▸ **What is being asked**
Take each line from the entries that holds "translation" and copy it out.

Collected data entries
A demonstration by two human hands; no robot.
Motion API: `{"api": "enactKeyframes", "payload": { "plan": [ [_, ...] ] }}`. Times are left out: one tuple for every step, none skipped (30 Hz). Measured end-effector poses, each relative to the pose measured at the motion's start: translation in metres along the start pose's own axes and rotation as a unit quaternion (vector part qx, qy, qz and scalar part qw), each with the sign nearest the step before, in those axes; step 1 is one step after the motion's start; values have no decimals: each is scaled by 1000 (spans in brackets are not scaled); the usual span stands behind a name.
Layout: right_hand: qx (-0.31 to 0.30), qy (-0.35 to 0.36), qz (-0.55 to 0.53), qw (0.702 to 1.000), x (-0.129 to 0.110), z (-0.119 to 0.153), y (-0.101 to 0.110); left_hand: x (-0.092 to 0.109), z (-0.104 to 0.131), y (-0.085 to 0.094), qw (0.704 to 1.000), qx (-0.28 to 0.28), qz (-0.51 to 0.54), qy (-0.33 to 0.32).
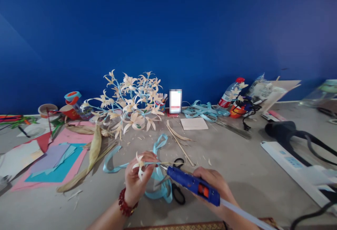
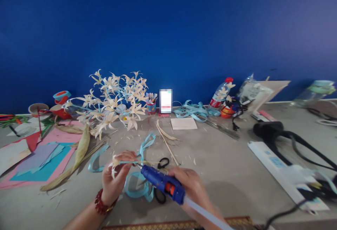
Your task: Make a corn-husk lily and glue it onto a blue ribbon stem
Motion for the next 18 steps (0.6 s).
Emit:
{"api": "enactKeyframes", "payload": {
  "plan": [
    [-6,-5,0,1000,-1,-1,0,0,0,0,1000,1,5,-3],
    [-12,-8,0,1000,-2,-2,0,0,0,0,1000,3,10,-6],
    [-14,-10,-2,1000,-3,-3,1,-1,0,0,1000,5,16,-6],
    [-11,-8,-7,1000,-4,-4,1,-1,0,0,1000,8,21,-2],
    [-6,-2,-14,1000,-4,-4,1,-1,0,0,1000,11,25,5],
    [-1,7,-24,1000,-4,-5,2,-2,0,0,999,15,30,15],
    [5,14,-35,999,-4,-5,2,-2,0,-1,999,18,34,26],
    [9,19,-45,999,-4,-4,3,-2,0,-1,998,20,38,35],
    [12,20,-52,998,-4,-4,3,-2,0,-1,998,20,42,42],
    [12,18,-54,998,-4,-4,4,-2,0,-2,998,19,45,47],
    [12,16,-53,998,-4,-3,5,-1,0,-2,998,16,47,50],
    [11,15,-50,999,-4,-3,6,-1,0,-3,997,13,50,51],
    [10,17,-48,999,-4,-3,7,-2,0,-3,997,9,53,54],
    [8,18,-48,999,-5,-4,8,-2,0,-3,997,7,57,57],
    [7,17,-49,999,-5,-4,8,-3,0,-4,996,7,62,63],
    [4,15,-51,999,-5,-5,7,-5,1,-4,995,7,68,70],
    [1,14,-52,999,-5,-6,6,-6,1,-4,994,7,75,78],
    [0,16,-51,999,-4,-6,5,-7,2,-4,993,7,83,85]
  ]
}}
Point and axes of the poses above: each hand's wrist, its own z-axis away from the middle knuckle, its own y-axis out of the back of the hand, x = y × z, the point moved 2 cm from there along -z, towards the middle knuckle, and after that the axes turned 6 degrees about -x, right-handed, at the moved point
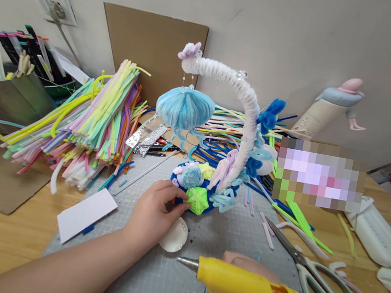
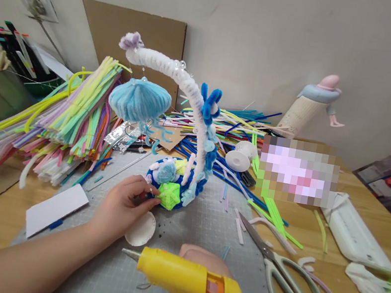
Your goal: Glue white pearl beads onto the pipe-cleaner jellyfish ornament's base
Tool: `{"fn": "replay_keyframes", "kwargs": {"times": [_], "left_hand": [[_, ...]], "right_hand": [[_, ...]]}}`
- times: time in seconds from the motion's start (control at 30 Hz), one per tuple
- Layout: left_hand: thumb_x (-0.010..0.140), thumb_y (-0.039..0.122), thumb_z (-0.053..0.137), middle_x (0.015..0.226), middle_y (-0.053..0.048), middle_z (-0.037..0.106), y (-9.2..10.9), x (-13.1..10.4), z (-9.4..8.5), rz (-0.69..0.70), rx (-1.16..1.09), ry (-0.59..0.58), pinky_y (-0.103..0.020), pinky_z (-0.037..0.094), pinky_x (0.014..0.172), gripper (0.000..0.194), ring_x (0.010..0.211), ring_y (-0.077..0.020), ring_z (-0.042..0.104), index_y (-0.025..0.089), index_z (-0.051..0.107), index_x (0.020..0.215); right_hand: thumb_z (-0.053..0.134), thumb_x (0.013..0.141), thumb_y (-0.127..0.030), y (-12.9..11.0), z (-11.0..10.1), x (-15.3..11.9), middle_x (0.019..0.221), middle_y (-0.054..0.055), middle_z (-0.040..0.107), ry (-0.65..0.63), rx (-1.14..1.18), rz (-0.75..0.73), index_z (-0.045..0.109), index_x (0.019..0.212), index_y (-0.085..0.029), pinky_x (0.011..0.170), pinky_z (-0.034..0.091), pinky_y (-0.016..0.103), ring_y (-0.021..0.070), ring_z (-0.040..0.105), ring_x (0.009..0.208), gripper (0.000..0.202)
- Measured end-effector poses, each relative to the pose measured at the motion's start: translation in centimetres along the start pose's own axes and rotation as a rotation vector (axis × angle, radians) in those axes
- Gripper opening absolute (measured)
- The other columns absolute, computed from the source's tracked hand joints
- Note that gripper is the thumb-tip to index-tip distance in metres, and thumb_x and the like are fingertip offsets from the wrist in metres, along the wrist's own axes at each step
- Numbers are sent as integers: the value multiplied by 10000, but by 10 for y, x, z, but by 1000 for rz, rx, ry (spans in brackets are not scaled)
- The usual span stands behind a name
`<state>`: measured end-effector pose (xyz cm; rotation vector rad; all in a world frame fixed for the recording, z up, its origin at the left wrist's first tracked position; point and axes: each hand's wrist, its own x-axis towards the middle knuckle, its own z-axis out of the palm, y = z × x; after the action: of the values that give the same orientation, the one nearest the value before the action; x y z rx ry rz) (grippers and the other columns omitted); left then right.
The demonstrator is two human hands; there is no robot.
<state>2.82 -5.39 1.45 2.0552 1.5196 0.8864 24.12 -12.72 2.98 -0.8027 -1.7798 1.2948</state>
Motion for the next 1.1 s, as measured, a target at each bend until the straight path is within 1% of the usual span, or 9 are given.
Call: {"fn": "replay_keyframes", "kwargs": {"times": [0.1,0.2,0.3,0.5,0.7,0.77,0.93,1.1], "left_hand": [[758,276,685,754,-1,573,2,-1,-2,2,20,-5,-290,421,665,134,749,-165,543,220,659,877],[769,251,667,772,-5,584,2,-1,-2,1,13,11,-289,425,673,78,768,-165,548,215,653,837],[786,219,640,769,-6,595,0,0,-1,3,-11,20,-283,429,672,19,773,-160,555,218,659,788],[781,190,645,739,-4,601,-3,0,0,52,-21,50,-273,433,662,48,760,-155,561,219,680,766],[786,190,642,738,-6,605,-6,-1,2,99,10,59,-279,429,673,75,779,-164,566,237,701,782],[785,206,646,723,-3,597,-6,-1,3,81,8,68,-277,426,659,68,764,-163,565,240,703,774],[781,231,649,725,-4,603,-4,-1,3,-9,-37,58,-279,430,646,66,752,-165,572,243,712,764],[781,236,643,715,-2,597,-3,1,4,-24,-48,47,-278,419,634,64,732,-161,564,236,697,747]], "right_hand": [[480,802,-627,-1,1,0,640,-15,487,-9,9,10,536,697,-251,534,340,275,168,471,584,395],[481,821,-600,-2,1,1,655,-13,487,31,13,31,540,699,-247,547,346,277,168,481,596,378],[496,804,-615,-2,0,1,647,-21,473,13,31,24,531,693,-247,530,339,270,158,466,572,386],[490,805,-616,-5,0,-1,651,-21,478,6,21,60,552,709,-254,530,344,269,160,468,571,380],[465,802,-640,-2,1,1,646,-18,495,0,-7,47,541,693,-261,538,352,284,176,480,581,402],[467,801,-641,-1,0,1,643,-16,489,21,-9,43,535,684,-257,543,355,287,178,480,583,407],[481,799,-608,-3,0,0,637,-11,467,-17,-5,33,522,681,-244,533,345,283,175,474,587,385],[487,785,-629,-3,1,0,627,-13,460,-5,4,42,529,675,-248,528,343,289,177,464,574,399]]}}
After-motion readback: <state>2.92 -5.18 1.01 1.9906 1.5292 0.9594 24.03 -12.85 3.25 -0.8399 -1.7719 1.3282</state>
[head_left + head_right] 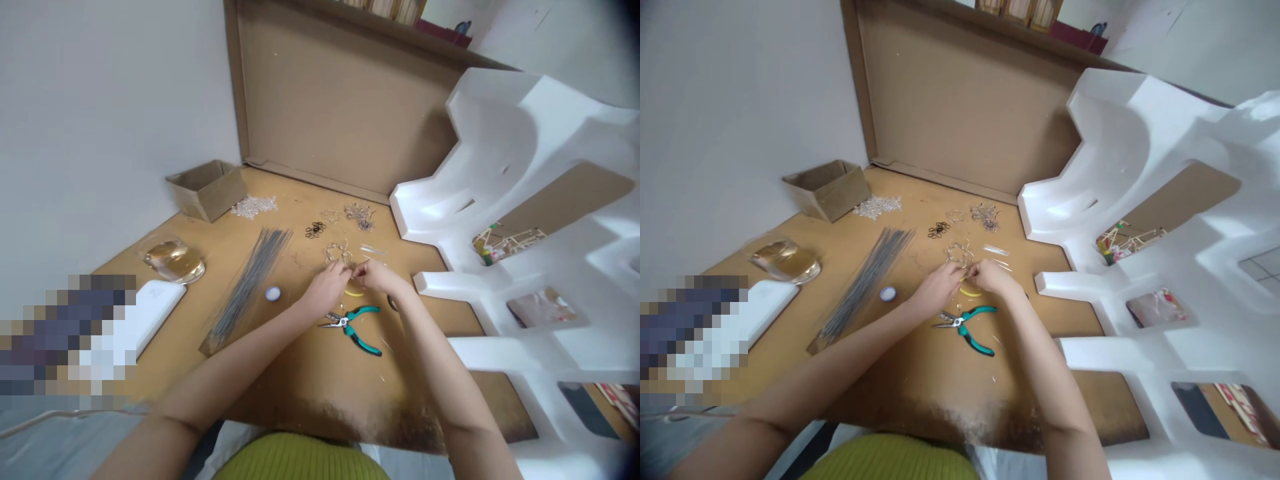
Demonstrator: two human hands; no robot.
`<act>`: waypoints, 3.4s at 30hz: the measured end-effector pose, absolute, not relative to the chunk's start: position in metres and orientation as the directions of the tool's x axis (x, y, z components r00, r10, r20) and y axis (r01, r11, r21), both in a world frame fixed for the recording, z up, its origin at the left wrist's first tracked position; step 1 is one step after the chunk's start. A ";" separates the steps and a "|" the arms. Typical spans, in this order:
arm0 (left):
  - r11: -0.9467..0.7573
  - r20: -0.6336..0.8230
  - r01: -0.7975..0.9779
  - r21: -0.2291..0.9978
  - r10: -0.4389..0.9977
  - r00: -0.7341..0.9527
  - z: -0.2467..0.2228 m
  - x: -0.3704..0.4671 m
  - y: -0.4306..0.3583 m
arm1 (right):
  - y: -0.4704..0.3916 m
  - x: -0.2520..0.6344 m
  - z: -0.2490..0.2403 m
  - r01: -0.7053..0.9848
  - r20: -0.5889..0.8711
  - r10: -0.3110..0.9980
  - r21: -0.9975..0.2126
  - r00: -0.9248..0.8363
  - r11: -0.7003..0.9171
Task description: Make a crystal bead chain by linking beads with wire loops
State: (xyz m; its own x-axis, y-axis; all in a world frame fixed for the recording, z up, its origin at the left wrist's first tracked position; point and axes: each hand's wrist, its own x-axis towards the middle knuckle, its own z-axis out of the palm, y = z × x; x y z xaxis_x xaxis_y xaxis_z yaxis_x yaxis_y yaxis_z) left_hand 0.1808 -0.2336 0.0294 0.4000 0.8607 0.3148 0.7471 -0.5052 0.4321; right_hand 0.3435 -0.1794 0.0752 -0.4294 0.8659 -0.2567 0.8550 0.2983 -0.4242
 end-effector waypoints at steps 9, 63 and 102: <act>-0.502 0.223 0.682 0.532 0.860 0.459 0.048 0.200 -0.197 | -0.174 0.338 0.091 0.882 -0.208 0.905 -0.382 -0.372 0.274; -0.077 0.065 0.010 0.997 0.899 0.433 0.101 0.170 -0.214 | -0.220 0.348 0.116 0.172 -0.092 0.916 -0.985 -0.390 -0.026; -0.044 0.014 0.069 0.997 0.927 0.376 0.119 0.152 -0.217 | -0.290 0.361 0.042 0.837 -0.290 0.796 -0.037 -0.531 0.545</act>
State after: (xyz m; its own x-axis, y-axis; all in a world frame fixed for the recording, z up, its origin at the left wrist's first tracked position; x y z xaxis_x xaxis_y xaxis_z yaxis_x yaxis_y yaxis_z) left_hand 0.1525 -0.2165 0.1186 0.3758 0.9266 0.0143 0.0693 -0.0435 0.9966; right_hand 0.3613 -0.2895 0.0419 -0.5313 0.7960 -0.2901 0.8373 0.5454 -0.0371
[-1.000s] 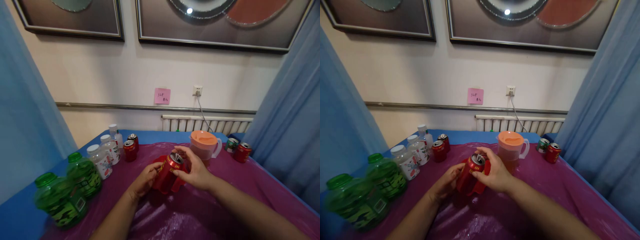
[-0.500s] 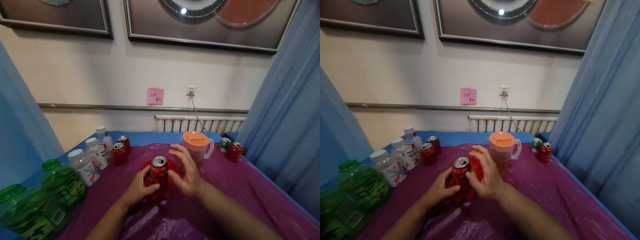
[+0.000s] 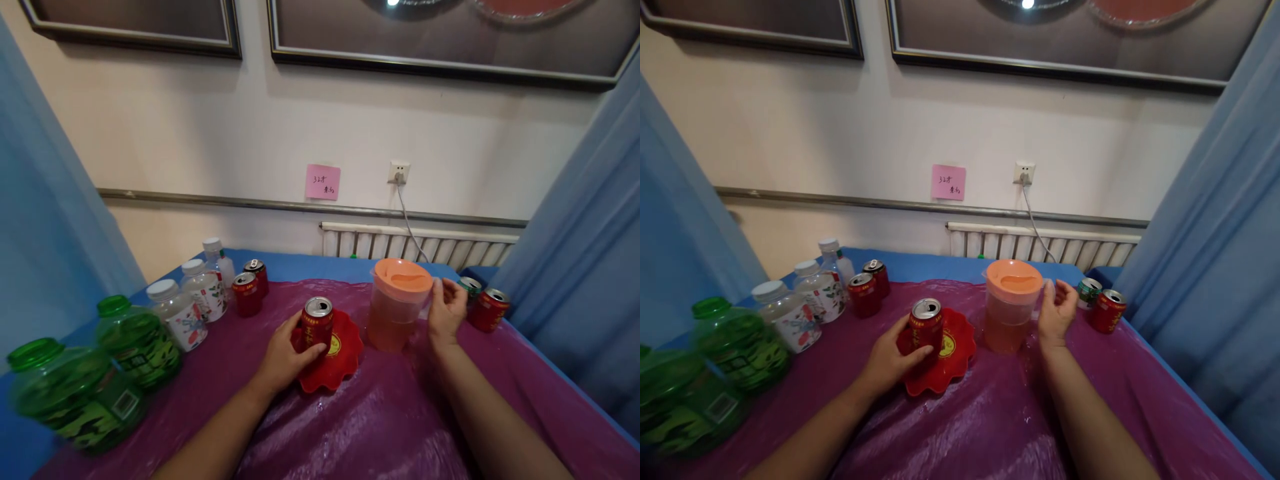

▸ **Result of this exercise**
Motion API: `{"api": "enactKeyframes", "payload": { "plan": [ [_, ...] ] }}`. Times are left out: one tuple for every step, none skipped (30 Hz). Measured end-effector poses, each relative to the pose measured at the motion's start: translation in metres along the start pose's own axes and rotation as a unit quaternion (vector part qx, qy, qz and scalar part qw), each with the sign nearest the step before, in those axes; step 1 is one step after the motion's start; values have no decimals: each is scaled by 1000 (spans in brackets are not scaled); the usual span stands behind a name.
- Measured end-effector poses, each relative to the pose measured at the motion's start: translation in centimetres along the start pose's own axes and rotation as a rotation vector (axis × angle, radians) in those axes

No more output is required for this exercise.